Biden is locking up migrant children. Will the world still care with Trump gone? | Moustafa Bayoumi


This week, the Biden administration did the unthinkable. They reopened a Trump-era detention site for migrant children. The detention center, a reconverted camp for oil field workers in Carrizo Springs, Texas, is expected to hold 700 children between the ages of 13 and 17, and dozens of kids have already arrived there.

This is an awful development, reminding me of some of the worst abuses of the Trump years. And while we obviously don’t know how this ominous development will play out in the long run, what we do know is this: unaccompanied migrant children deserve compassion, not detention. But rather than seeking out new and better solutions, the Biden administration is instead trying to sell us an image of a kinder, gentler imprisonment.

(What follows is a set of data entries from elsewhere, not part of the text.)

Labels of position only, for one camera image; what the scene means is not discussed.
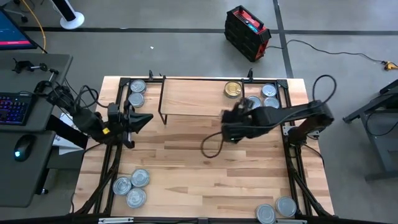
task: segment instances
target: gray concrete floor
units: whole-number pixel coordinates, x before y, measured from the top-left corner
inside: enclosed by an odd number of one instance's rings
[[[40,1],[33,1],[43,25],[59,27],[59,15],[51,3],[40,6]],[[223,29],[226,11],[242,4],[268,28],[280,28],[272,0],[70,2],[84,13],[84,27]],[[279,7],[288,30],[398,30],[395,0],[279,0]],[[28,17],[27,26],[37,26]],[[42,43],[40,32],[28,34]],[[100,89],[106,75],[146,75],[149,69],[163,75],[244,77],[252,67],[256,77],[287,77],[281,50],[268,49],[264,58],[250,63],[223,34],[47,32],[46,36],[50,53],[74,56],[68,79],[75,88],[85,83]],[[398,62],[398,35],[286,35],[286,39]],[[271,45],[280,46],[278,34],[272,35]],[[362,124],[341,120],[397,79],[398,72],[385,72],[380,64],[363,57],[328,55],[300,43],[291,42],[288,50],[293,76],[305,80],[309,95],[319,75],[333,75],[338,82],[338,91],[329,102],[335,122],[320,138],[335,213],[343,218],[398,223],[398,180],[365,182],[364,176],[379,171],[380,166]],[[324,99],[330,87],[323,80],[317,98]],[[47,181],[48,195],[35,197],[29,208],[0,208],[0,219],[66,214],[77,176],[77,171],[53,172]]]

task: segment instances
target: tin can
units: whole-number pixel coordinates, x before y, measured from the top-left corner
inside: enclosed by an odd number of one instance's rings
[[[242,86],[240,83],[231,81],[225,84],[224,94],[226,97],[231,99],[238,98],[242,93]]]
[[[251,107],[252,110],[256,109],[259,106],[262,106],[260,98],[258,98],[256,96],[249,96],[248,99],[253,102],[253,106]]]
[[[276,96],[276,87],[273,84],[265,84],[261,88],[262,97],[273,97]]]
[[[144,190],[134,188],[129,191],[126,197],[127,205],[131,208],[139,208],[145,204],[147,194]]]
[[[131,183],[136,187],[145,187],[149,183],[149,173],[144,169],[136,169],[131,174]]]
[[[145,103],[144,95],[141,93],[131,93],[129,96],[129,102],[131,106],[140,108]]]
[[[296,214],[297,206],[292,198],[283,196],[278,198],[275,208],[284,217],[293,217]]]
[[[259,205],[256,208],[256,218],[262,224],[274,224],[276,221],[274,208],[269,204]]]
[[[127,177],[119,177],[113,183],[112,189],[116,195],[126,195],[131,190],[131,182]]]
[[[278,109],[280,107],[279,101],[274,97],[267,97],[264,100],[264,106],[271,106]]]
[[[147,90],[147,84],[143,80],[134,80],[130,84],[130,89],[133,93],[144,94]]]

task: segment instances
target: rgb keyboard
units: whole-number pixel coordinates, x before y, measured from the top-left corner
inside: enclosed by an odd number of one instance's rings
[[[0,93],[0,125],[25,125],[34,99],[31,93]]]

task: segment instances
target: metal can
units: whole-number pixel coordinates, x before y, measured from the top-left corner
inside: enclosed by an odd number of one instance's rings
[[[136,169],[131,174],[131,183],[136,187],[145,187],[149,183],[149,173],[144,169]]]
[[[129,102],[131,106],[135,108],[140,108],[145,103],[144,95],[142,95],[141,93],[131,93],[129,96]]]
[[[256,218],[262,224],[274,224],[276,221],[274,208],[269,204],[259,205],[256,208]]]
[[[265,84],[261,88],[262,97],[273,97],[276,96],[276,87],[273,84]]]
[[[131,190],[131,182],[127,177],[119,177],[113,183],[112,189],[116,195],[126,195]]]
[[[259,106],[262,106],[260,98],[258,98],[256,96],[249,96],[248,99],[253,102],[253,106],[251,107],[252,110],[256,109]]]
[[[274,97],[267,97],[264,100],[264,106],[271,106],[278,109],[280,107],[279,101]]]
[[[139,208],[145,204],[147,194],[144,190],[134,188],[129,191],[126,197],[127,205],[131,208]]]
[[[242,86],[236,81],[231,81],[225,84],[224,94],[226,97],[231,99],[238,98],[242,93]]]
[[[134,80],[130,84],[130,89],[133,93],[144,94],[147,90],[147,84],[143,80]]]
[[[283,196],[278,198],[275,208],[284,217],[293,217],[296,214],[297,206],[292,198]]]

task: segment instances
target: monitor screen
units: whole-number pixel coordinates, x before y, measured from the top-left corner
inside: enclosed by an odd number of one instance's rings
[[[36,48],[34,42],[0,9],[0,50]]]

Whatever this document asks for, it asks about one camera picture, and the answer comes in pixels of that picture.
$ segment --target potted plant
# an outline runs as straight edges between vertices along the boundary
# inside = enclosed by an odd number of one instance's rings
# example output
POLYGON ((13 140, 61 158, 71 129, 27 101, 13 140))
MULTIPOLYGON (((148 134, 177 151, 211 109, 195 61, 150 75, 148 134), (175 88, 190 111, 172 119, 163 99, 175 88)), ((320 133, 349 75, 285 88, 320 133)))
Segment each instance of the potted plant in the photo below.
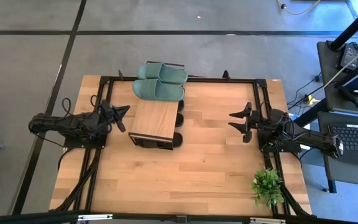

How else are we to understand the words of Mark Weber, spokesperson for Health and Human Services (HHS), the agency that oversees the welfare of unaccompanied migrant children? Weber told the Washington Post that “the Biden administration is moving away from the ‘law-enforcement focused’ approach of the Trump administration to one in which child welfare is more centric”. That may play well as a sound bite, but how welfare-centric is it to place children in jail in the first place? And if you don’t think it’s a jail, you should know that the “unaccompanied teens sent to the Carrizo Springs shelter will not be allowed to leave the facility”, as reported by the news website BorderReport.com.

It gets worse. The camp’s operation will be “based on a federal emergency management system”, where “trailers are labeled with names such as Alpha, Charlie and Echo”, names which are commonly used in military detention practices. (Camp Echo, for example, is a notorious site in Guantánamo Bay.) And while staff members will thankfully not be sporting military gear, the government spokesman makes a point to tell us that they will “wear matching black-and-white T-shirts displaying their roles: disaster case manager, incident support, emergency management” and that “the most colorful trailer is at the entryway, where flowers, butterflies and handmade posters still hang on its walls from Carrizo’s first opening in 2019”.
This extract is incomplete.